FIG. 3 is a cross-sectional view of a liquid ingress-redirecting assembly of the electronic device of FIG. 2, taken along line A-A of FIG. 2.

FIG. 4 illustrates the electronic device of FIG. 2 with the housing removed.

FIG. 5A illustrates the electronic device of FIG. 4 with the adhesive and the mesh removed.

FIG. 5B is a detail view of the indicated portion of FIG. 5A.

FIGS. 6-9 illustrate cross-sectional views of liquid ingress-redirecting assemblies in accordance with further embodiments of the disclosure.

FIG. 10 is a flow diagram illustrating an example method for forming a liquid ingress-redirecting assembly. This method may form one or more of the liquid ingress-redirecting assemblies of FIGS. 3 and 6-9.

DETAILED DESCRIPTION

The description that follows includes sample systems, apparatuses, and methods that embody various elements of the present disclosure. However, it should be under stood that the described disclosure may be practiced in a variety of forms in addition to those described herein.

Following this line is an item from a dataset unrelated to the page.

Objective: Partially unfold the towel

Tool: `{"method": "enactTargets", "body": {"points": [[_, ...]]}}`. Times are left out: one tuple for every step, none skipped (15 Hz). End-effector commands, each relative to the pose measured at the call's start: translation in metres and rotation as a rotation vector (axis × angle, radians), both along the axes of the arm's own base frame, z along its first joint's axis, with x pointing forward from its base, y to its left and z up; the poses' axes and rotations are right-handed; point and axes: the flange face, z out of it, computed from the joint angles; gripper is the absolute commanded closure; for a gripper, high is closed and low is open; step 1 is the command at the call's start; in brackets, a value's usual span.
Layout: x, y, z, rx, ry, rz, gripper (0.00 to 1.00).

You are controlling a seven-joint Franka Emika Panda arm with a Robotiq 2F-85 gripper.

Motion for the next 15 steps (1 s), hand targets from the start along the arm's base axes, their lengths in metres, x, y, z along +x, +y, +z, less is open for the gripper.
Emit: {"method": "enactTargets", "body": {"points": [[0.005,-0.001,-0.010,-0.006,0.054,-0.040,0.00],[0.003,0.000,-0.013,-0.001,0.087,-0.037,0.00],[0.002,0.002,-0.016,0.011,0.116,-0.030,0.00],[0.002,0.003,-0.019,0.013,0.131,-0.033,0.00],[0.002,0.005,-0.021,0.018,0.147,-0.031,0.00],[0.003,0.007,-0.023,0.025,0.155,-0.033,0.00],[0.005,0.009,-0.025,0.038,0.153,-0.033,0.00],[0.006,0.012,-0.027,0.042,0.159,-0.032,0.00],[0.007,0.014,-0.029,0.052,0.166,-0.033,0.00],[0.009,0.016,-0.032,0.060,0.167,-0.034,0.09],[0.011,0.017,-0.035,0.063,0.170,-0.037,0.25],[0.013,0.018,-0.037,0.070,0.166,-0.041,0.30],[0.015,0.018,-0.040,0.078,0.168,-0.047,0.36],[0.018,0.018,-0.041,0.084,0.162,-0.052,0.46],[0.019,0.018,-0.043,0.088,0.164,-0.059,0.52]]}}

The present disclosure details systems, apparatuses and methods related to redirecting liquid ingress in acoustic devices by using one or more reservoirs. An acoustic device, such as a microphone or speaker, may be coupled to a housing to connect an acoustic port of the acoustic device with an external opening of the housing. A reservoir may be connected to the external opening via a bleed channel. The reservoir and/or the bleed channel may be defined by one or more acoustically permeable barriers such as meshes that cover the acoustic port, compressible materials such as foams that form a perimeter around the acoustic port, and/or adhesive layers that couple the acoustic device, the housing, and/or one or more other components.

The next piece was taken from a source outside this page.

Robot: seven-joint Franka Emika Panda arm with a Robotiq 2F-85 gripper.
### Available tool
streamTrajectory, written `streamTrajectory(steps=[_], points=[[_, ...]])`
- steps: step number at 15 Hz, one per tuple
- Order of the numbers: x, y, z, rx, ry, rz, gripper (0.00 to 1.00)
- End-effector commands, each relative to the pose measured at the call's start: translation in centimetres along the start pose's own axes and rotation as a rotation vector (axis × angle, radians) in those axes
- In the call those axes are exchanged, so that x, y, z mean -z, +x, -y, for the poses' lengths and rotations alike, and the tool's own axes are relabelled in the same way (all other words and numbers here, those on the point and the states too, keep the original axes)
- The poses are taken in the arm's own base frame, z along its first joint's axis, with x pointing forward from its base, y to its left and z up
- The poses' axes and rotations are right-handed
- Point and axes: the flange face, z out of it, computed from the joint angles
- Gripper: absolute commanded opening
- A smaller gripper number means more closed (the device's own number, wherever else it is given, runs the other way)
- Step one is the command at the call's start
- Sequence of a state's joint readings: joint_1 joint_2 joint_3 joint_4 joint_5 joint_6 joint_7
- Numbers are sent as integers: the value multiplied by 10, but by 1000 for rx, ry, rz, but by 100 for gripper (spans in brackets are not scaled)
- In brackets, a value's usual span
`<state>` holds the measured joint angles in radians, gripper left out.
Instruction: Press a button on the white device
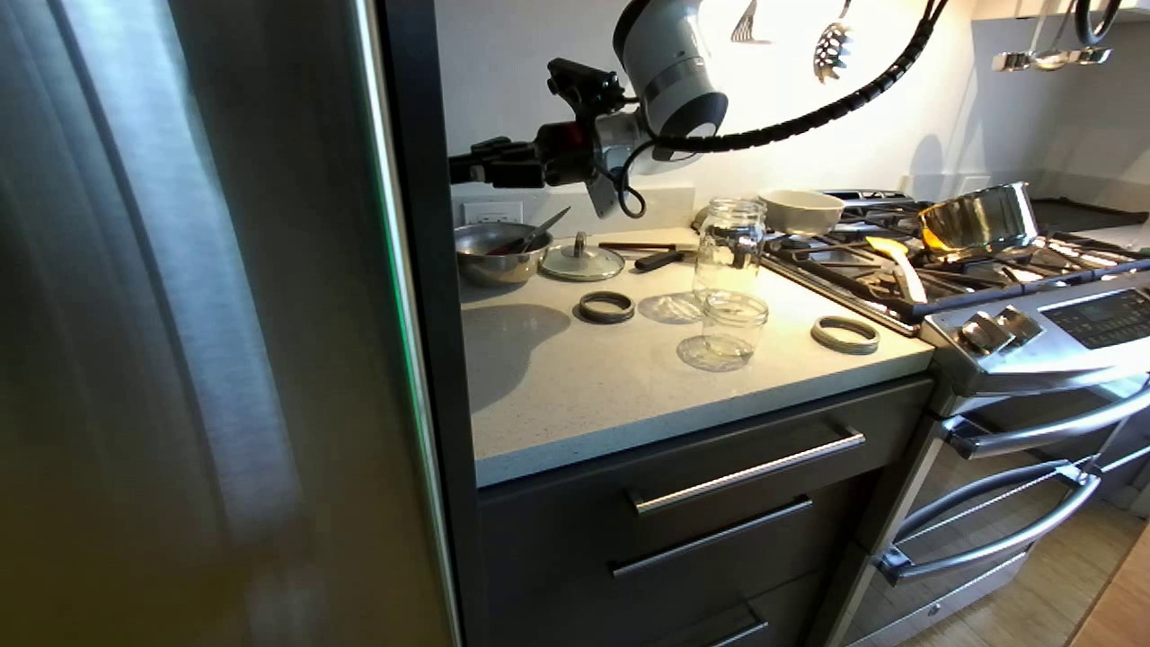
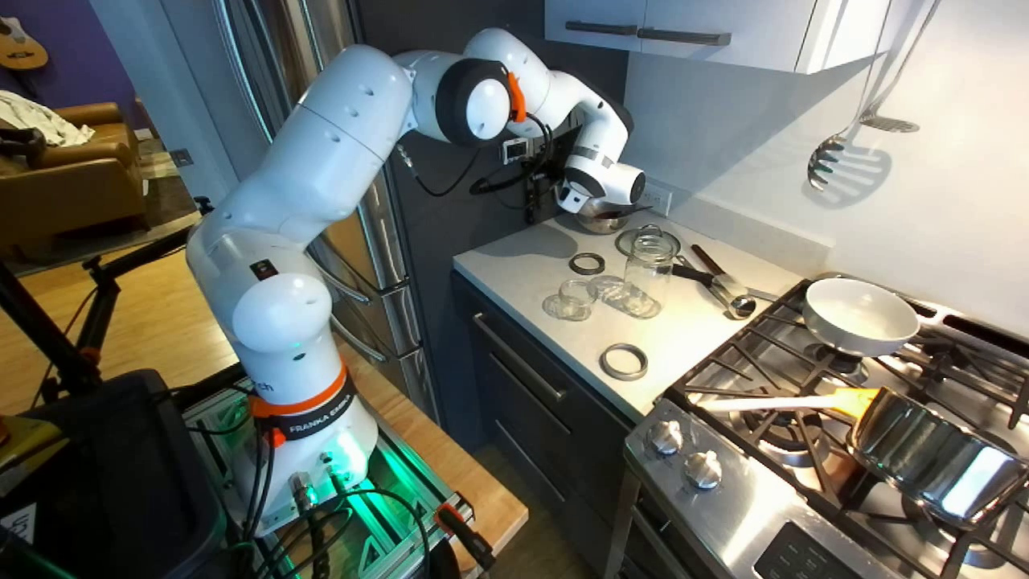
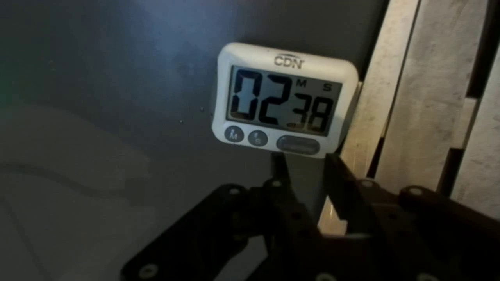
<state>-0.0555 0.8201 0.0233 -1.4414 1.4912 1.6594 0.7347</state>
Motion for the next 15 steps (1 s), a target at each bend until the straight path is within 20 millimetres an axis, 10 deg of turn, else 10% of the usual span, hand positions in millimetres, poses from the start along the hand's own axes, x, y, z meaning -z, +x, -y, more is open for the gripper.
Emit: streamTrajectory(steps=[1, 6, 15], points=[[9, 0, -8, -2, -50, -34, 63], [26, 1, -15, -10, -76, -103, 100], [64, -25, -34, 17, -64, -180, 100]])
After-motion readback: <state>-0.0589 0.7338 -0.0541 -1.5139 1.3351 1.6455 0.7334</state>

The bleed channel may be less resistive to liquid ingress than the acoustic port and/or the acoustically permeable barrier so that the reservoir and bleed channel may redirect liquid entering from the external opening away from the acoustic port. This may protect the acoustic device from damage and/or hampered operation that may otherwise be caused by the liquid ingress, particularly when the pressure of the liquid ingress may otherwise force liquid into the acoustic port.

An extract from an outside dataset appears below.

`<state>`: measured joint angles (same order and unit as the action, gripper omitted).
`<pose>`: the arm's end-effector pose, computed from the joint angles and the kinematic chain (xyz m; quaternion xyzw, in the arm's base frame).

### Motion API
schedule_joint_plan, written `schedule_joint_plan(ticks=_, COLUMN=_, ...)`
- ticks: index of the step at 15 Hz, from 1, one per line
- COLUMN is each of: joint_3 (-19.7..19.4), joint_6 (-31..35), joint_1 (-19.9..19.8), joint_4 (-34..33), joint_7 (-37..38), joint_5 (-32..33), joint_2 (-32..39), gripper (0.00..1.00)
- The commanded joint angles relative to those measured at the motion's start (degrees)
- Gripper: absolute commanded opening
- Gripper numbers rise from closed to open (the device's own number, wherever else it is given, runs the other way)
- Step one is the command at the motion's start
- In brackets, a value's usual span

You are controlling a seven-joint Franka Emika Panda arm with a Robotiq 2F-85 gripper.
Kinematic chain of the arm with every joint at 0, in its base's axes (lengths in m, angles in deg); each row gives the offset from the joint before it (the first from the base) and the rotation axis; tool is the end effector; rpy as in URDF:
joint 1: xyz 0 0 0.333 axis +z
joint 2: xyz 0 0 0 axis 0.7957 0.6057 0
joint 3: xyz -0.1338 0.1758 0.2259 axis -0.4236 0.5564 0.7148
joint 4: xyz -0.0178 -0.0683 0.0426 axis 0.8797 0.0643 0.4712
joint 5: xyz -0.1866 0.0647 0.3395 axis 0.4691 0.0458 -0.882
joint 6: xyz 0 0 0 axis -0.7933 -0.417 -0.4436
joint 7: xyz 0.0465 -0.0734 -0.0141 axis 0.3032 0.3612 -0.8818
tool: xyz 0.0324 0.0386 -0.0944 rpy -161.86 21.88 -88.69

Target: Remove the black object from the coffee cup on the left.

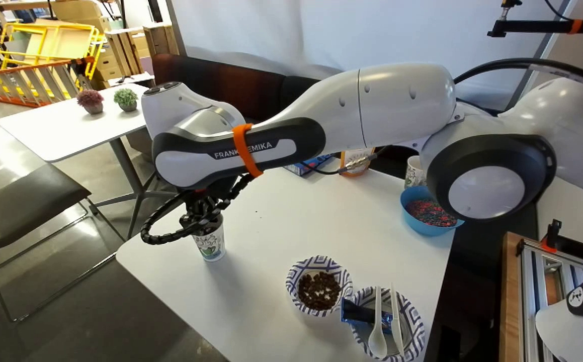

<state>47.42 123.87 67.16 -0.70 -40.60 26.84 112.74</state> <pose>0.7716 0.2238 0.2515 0.9744 0.2246 -0.0055 0.0091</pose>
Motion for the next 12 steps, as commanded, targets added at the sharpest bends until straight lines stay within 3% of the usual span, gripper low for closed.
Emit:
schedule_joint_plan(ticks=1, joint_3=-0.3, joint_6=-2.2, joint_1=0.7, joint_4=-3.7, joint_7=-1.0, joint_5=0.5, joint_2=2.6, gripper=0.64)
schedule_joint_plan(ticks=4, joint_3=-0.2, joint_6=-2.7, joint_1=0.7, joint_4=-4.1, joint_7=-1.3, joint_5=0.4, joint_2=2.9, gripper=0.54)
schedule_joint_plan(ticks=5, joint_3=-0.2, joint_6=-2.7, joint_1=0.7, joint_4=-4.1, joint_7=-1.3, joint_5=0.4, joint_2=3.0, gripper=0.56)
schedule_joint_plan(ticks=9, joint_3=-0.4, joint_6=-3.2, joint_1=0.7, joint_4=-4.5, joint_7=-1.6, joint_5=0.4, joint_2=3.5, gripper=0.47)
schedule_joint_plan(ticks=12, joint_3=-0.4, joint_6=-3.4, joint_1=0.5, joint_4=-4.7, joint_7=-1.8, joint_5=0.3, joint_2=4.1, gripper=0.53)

In various implementations, compressible materials such as a foam or foam layer forms a perimeter around the acoustic port and may also define the reservoir (which may also be defined by a perimeter a mesh forms around the reservoir). Compression of the compressible material around the acoustic port may create a suction in the acoustic port that operates to pull liquid into the acoustic port. However, such compression may also compress the compressible material around the reservoir. This may create a greater suction in the reservoir than in the acoustic port such that liquid is pumped away from the acoustic port into the reservoir.

In some implementations, the acoustic port may be aligned with the external opening. However, in other implementations the acoustic port may be connected to the external opening without being directly aligned such that the acoustic port is able to transmit and/or receive acoustic waves via the external opening. In some such other implementations, the reservoir may be aligned with the external opening.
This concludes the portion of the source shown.